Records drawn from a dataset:
--

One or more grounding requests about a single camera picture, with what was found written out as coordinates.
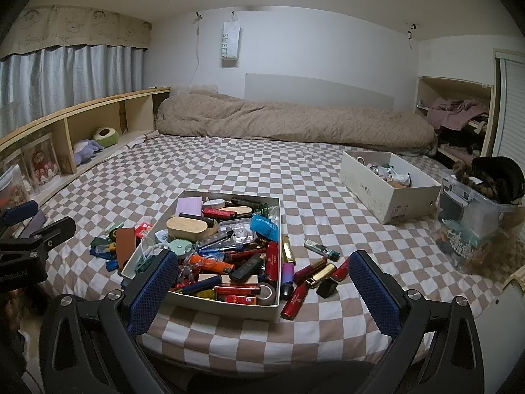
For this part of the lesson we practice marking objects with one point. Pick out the beige printed curtain valance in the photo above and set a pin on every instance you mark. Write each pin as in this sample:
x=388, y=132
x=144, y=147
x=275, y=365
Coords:
x=78, y=28

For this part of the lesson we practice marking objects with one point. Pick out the large red tube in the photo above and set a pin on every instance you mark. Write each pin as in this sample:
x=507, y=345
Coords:
x=296, y=300

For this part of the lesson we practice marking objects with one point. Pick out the blue foil packet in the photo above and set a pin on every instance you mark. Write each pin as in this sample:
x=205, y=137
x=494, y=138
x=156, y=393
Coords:
x=264, y=227

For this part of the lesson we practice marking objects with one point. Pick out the lilac flat pouch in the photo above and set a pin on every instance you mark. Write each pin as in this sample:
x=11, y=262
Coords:
x=38, y=218

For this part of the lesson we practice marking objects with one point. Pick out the dark red lipstick tube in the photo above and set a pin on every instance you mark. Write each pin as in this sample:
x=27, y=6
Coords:
x=308, y=270

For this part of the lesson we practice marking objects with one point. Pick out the pink clothes pile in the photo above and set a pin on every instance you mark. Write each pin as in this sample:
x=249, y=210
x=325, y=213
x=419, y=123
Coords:
x=455, y=111

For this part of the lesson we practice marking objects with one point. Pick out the black rectangular device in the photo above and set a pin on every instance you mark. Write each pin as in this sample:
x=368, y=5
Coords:
x=246, y=269

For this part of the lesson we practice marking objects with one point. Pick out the wooden alcove shelf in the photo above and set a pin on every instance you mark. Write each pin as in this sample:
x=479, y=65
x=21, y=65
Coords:
x=426, y=90

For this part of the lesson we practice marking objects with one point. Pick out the orange plastic tool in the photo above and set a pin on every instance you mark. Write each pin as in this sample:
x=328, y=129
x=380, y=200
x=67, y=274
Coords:
x=207, y=264

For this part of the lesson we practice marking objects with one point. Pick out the oval wooden case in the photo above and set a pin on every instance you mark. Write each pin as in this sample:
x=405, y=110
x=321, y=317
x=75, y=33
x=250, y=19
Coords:
x=186, y=227

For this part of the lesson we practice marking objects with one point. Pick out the checkered bed sheet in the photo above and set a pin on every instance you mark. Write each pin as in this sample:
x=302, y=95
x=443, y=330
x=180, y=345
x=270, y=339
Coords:
x=246, y=164

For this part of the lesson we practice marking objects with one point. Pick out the mint round case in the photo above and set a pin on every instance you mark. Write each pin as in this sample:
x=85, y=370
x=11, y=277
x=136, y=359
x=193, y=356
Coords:
x=180, y=248

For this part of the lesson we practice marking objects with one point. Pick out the purple lighter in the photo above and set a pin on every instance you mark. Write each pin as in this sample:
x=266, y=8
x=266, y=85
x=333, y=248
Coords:
x=287, y=280

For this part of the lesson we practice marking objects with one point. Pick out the gold lipstick tube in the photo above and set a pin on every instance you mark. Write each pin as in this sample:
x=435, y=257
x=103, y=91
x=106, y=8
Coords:
x=322, y=275

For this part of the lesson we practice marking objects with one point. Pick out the white tall shoe box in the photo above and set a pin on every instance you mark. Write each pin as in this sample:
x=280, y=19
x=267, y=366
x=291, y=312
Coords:
x=402, y=201

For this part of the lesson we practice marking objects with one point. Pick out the black square cap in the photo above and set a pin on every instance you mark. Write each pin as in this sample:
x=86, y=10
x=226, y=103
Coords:
x=327, y=288

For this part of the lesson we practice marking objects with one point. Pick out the clear display box red doll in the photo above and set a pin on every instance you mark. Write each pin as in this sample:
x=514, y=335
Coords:
x=39, y=164

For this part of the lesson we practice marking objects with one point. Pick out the teal metal case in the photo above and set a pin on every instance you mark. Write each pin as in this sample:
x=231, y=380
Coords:
x=95, y=242

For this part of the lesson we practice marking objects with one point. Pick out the wooden shelf unit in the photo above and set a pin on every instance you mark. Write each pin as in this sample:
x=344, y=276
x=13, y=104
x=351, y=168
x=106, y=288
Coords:
x=94, y=108

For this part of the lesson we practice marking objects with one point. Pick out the rolled beige cloth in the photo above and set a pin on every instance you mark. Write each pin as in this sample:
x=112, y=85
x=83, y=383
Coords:
x=149, y=134

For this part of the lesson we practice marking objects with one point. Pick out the white shallow cardboard box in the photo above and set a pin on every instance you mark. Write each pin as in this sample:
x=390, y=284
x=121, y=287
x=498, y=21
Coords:
x=229, y=308

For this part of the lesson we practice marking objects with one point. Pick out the brown tape roll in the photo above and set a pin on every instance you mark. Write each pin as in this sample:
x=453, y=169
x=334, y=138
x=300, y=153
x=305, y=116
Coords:
x=266, y=294

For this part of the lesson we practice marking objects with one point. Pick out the clear snack jar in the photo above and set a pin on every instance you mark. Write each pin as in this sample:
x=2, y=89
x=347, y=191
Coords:
x=10, y=191

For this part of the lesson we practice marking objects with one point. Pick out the mint green slim box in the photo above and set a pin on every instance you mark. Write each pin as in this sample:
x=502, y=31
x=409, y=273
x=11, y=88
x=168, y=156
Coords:
x=115, y=226

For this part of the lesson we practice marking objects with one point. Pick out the black round tin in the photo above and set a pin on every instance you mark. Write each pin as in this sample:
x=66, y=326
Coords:
x=107, y=236

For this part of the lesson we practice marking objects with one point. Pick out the beige duvet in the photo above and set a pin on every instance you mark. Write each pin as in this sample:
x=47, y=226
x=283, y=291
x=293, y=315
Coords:
x=287, y=123

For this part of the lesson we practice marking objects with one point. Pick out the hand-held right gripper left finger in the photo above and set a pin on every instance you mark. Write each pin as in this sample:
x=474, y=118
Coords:
x=154, y=291

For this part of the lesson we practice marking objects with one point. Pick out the white window blind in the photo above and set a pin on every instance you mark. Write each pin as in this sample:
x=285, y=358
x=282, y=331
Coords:
x=512, y=106

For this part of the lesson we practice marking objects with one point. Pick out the purple plush toy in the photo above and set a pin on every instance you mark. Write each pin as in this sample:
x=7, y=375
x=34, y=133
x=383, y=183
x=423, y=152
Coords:
x=86, y=150

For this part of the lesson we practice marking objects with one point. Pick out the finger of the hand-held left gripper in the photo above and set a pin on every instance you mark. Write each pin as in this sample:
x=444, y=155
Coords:
x=18, y=212
x=53, y=232

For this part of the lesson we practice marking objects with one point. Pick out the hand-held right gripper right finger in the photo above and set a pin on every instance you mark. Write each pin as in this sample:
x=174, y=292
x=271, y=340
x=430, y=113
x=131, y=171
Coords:
x=373, y=295

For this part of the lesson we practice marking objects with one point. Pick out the gold red lipstick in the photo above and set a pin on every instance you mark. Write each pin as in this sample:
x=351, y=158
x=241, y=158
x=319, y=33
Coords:
x=287, y=250

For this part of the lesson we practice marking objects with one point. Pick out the purple notepad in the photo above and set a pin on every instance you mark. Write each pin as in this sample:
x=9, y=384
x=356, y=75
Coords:
x=189, y=206

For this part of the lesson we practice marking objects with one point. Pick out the white round case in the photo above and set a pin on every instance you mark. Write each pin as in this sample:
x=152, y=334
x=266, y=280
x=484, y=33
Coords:
x=215, y=204

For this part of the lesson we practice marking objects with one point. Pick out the white hanging paper bag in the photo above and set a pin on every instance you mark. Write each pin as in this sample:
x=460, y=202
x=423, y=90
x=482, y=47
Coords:
x=230, y=45

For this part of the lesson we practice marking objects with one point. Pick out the grey-blue curtain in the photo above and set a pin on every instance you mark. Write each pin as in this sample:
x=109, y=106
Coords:
x=69, y=78

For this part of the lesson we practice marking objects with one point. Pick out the clear plastic case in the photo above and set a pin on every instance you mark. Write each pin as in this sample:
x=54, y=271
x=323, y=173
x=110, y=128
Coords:
x=238, y=230

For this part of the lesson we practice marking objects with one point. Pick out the clear plastic storage bin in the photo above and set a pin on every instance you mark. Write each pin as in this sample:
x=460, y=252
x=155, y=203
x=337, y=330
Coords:
x=475, y=230

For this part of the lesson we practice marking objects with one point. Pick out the green plush toy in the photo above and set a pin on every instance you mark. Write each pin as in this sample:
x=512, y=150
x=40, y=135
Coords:
x=106, y=136

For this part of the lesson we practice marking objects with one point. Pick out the red packet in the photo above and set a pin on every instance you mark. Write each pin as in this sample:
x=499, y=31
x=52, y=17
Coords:
x=143, y=230

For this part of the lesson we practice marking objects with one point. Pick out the brown leather pouch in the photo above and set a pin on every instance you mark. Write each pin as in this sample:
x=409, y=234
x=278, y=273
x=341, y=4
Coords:
x=125, y=246

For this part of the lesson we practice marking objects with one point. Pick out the grey wall panel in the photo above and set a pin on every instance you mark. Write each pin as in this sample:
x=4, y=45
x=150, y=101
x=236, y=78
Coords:
x=320, y=90

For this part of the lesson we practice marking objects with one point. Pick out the green clear lighter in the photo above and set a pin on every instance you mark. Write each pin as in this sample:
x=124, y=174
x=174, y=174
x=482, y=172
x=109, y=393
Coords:
x=322, y=249

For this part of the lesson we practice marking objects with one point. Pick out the dark brown headbands bundle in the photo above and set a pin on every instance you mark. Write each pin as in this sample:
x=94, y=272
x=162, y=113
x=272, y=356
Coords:
x=492, y=180

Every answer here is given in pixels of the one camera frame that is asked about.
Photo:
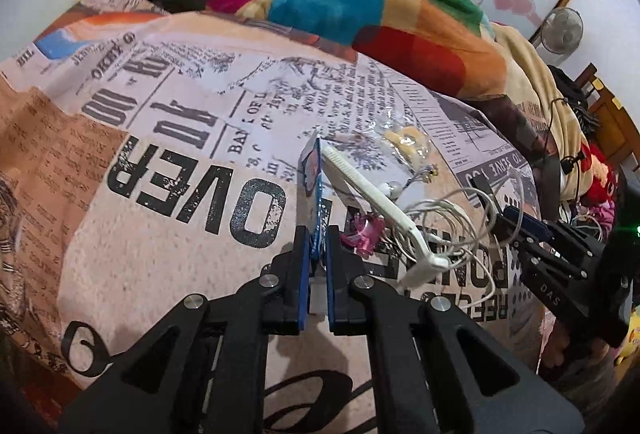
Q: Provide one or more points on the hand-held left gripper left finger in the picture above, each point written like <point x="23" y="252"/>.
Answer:
<point x="301" y="284"/>

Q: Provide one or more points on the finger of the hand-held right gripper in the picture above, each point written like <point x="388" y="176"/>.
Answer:
<point x="545" y="254"/>
<point x="522" y="219"/>

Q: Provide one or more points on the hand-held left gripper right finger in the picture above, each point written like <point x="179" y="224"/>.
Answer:
<point x="330" y="289"/>

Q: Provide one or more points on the blue packet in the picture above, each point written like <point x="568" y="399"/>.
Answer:
<point x="312" y="184"/>

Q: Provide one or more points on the person's right hand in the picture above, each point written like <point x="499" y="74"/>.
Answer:
<point x="575" y="349"/>

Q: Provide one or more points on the pink plastic hair clip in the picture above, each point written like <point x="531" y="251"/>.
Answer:
<point x="367" y="234"/>

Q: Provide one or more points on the red plush toy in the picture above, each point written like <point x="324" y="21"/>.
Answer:
<point x="597" y="184"/>

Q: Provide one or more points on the white toothbrush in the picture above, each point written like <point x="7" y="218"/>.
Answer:
<point x="370" y="194"/>

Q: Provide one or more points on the wooden bed headboard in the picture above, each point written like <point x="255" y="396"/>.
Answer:
<point x="605" y="113"/>

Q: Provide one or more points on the black striped clothing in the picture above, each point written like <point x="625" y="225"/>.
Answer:
<point x="567" y="88"/>

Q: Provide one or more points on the clear plastic bag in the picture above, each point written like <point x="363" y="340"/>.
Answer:
<point x="407" y="141"/>

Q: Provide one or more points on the newspaper print bedsheet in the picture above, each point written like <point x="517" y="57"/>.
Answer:
<point x="175" y="163"/>

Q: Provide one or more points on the standing electric fan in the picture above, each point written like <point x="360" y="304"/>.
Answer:
<point x="562" y="31"/>

--

DIRECTIONS: Your reply should consist solely of the lines above, from the opening line through the line with "x=275, y=365", reproduced exactly and without pictures.

SOLUTION TO THE EXERCISE:
One or more grounding requests about a single camera picture, with what was found written out as coordinates.
For this part of the lesson we practice marking objects with one point. Pick out the beige printed curtain valance in the photo above and set a pin on every instance you mark. Write each pin as in this sample:
x=388, y=132
x=144, y=147
x=275, y=365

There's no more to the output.